Joe Stevens in the No. 11 "Green Car" finished sixth overall after fourth place at the season finale at Daytona International Speedway. Joe Stevens also received the Cool Shirt Hard Charger award for his excellent rookie season performance. For the 2016 season, the Stevens-Miller Team fielded three Challengers in the TA2 series and ran in 16 events, scoring a few wins. The No. 77 car was painted in a throw-back scheme similar to the 1970 No. 77 car driven by Sam Posey. The No. 12 car occasionally fielded a blue scheme paying tribute to the Plymouth Cuda Trans-Am car driven by Swede Savage.

In March 2017, the Challenger returned to compete at Sebring after a nearly 40-year absence from Trans-Am's fastest racing class TA class in Tra. Jeff Hinkle drove it under the American V8 Road Racing team with John Debenedictis as crew chief.

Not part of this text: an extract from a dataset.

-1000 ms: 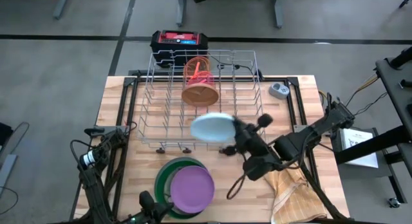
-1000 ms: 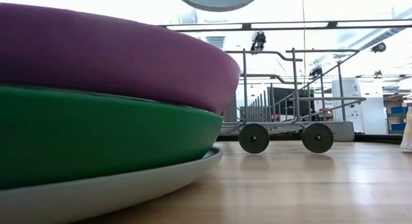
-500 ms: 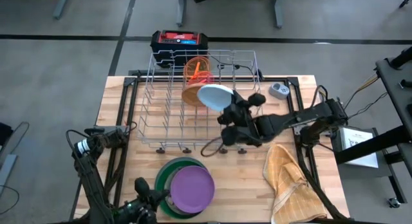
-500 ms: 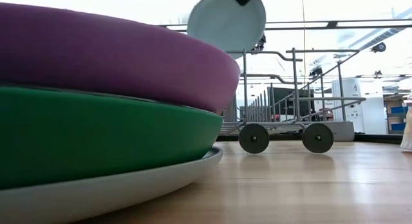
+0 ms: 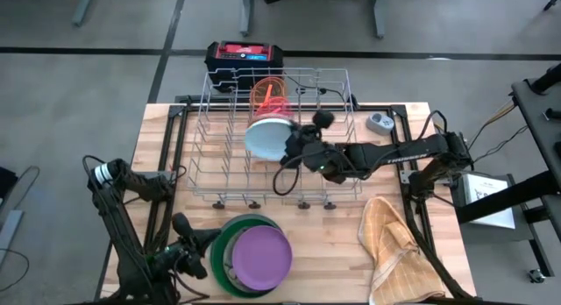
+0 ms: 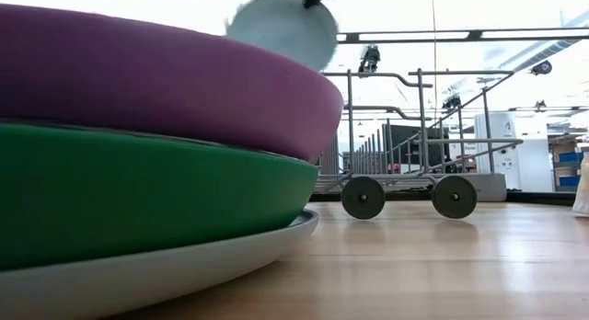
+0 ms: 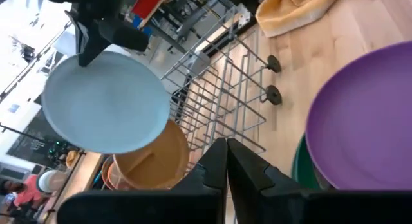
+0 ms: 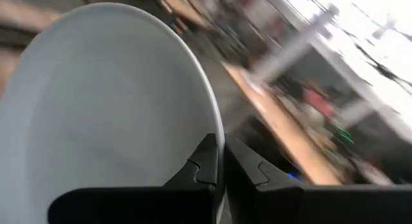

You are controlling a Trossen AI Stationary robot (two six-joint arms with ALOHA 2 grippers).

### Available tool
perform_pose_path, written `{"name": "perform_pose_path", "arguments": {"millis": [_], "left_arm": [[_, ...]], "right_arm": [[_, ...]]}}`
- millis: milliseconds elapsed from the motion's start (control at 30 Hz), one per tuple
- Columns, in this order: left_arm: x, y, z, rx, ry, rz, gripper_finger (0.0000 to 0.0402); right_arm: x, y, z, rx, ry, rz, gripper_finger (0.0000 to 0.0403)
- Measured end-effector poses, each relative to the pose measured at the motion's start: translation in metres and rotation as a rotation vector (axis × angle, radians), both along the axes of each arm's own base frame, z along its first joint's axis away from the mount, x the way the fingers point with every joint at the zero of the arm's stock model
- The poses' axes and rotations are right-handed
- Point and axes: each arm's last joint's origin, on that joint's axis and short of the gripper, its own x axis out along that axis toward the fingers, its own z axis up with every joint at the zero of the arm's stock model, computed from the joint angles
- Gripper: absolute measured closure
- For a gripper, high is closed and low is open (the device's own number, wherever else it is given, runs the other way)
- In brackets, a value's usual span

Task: Sort dishes
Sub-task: Put the white plate into the dish rack

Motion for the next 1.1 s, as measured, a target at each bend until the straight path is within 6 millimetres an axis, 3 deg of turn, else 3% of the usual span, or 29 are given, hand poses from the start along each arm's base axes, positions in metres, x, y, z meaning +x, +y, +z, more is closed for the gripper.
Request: {"name": "perform_pose_path", "arguments": {"millis": [167,467,1100], "left_arm": [[-0.005,0.009,-0.009,-0.001,-0.006,0.015,0.0402],[-0.006,0.013,-0.013,0.008,-0.004,0.018,0.0402],[-0.005,0.012,-0.010,0.010,-0.029,0.012,0.0401]], "right_arm": [[0.005,-0.009,-0.010,-0.092,-0.030,0.033,0.0401],[0.001,-0.035,-0.053,-0.037,-0.027,0.005,0.0401],[-0.008,-0.047,-0.090,-0.012,0.014,0.029,0.0401]]}}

The car was orange and purple with stripes of many of the other challenger colors to celebrate the current stable of cars for the street. It is powered by a Penske Engines Mopar R5 / P7 carbureted engine producing 855 hp. In its debut, it qualified 16th and finished 9th out of 24.

At all Superbike World Championship races in the United States, Fiat's Alfa Romeo safety car is replaced with Chrysler's Dodge Challenger.

== Discontinuation ==
On August 15, 2022, Stellantis formally announced that Dodge Challenger, Charger, and Chrysler 300 production would end following the 2023 model year, stating tightening U.S. EPA emissions requirements as reasons for doing so. In response, the company announced a series of seven "Last Call" models with special paint and unique trims to commemorate the Challenger and Charger's production. The final Dodge Challenger, a Pitch-Black Demon 170, rolled off the Brampton Assembly line on December 22, 2023; it was also the very last vehicle built on a derivative of the long-running Chrysler LX platform, which was introduced in 2004 for the 2005 model year. After production ended, the Brampton assembly plant was re-tooled to assemble the next-generation Jeep Compass.

The 2024 Dodge Charger lineup includes a three-door liftback, functionally replacing the Challenger.